## Problem statement
Your task is to repeat exactly the lines below between the line holding "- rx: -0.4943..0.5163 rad" and the line holding "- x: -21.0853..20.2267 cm", inclusive, and only those.

## Source data
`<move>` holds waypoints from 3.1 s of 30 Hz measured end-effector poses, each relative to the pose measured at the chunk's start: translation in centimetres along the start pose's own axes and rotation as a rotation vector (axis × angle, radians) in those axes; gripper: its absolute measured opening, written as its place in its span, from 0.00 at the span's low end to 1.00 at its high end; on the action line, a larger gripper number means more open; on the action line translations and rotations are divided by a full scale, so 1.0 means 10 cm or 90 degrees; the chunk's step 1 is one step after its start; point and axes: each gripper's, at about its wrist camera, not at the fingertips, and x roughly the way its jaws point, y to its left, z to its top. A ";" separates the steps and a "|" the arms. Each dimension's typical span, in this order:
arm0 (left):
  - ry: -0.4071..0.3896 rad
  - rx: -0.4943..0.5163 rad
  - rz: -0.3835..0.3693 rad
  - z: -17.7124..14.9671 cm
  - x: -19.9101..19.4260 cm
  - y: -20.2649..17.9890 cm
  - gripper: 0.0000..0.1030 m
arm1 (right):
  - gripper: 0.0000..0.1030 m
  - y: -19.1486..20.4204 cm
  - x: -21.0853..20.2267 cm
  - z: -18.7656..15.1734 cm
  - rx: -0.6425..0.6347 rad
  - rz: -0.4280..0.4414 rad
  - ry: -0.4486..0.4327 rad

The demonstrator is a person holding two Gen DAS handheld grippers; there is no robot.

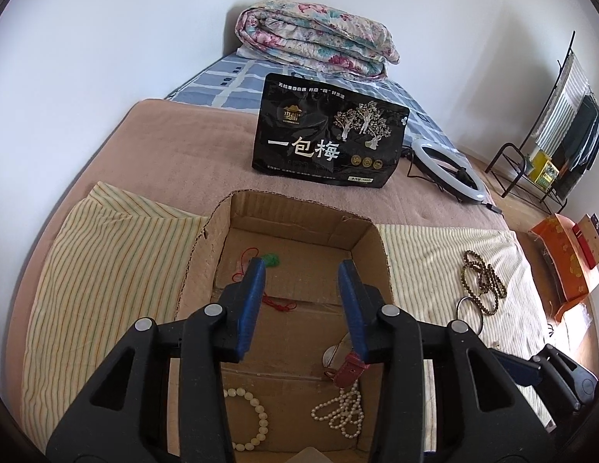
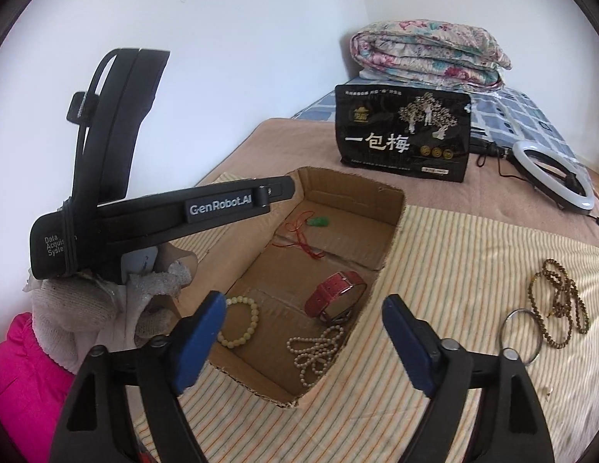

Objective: Organize jewelry
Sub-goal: 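Lower both tools into the box and open them to release the jewelry, then move both open tools out of the box over the bead strand and bangle, then grasp the blue bangle with the left tool while the right tool grasps the brown bead strand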

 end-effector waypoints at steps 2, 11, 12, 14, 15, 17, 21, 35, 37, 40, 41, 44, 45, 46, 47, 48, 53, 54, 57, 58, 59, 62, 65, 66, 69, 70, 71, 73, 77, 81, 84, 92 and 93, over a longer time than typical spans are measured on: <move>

## Result for this task
  - rx: -0.4943..0.5163 rad
  - rz: -0.3835..0.3693 rad
  - z: -17.7124..14.9671 cm
  - x: -19.9101..19.4260 cm
  - y: -20.2649..17.9890 cm
  - gripper: 0.0000..0.1030 m
arm1 (right):
  - gripper: 0.0000..0.1030 m
  - y: -19.1486..20.4204 cm
  - x: -21.0853..20.2267 cm

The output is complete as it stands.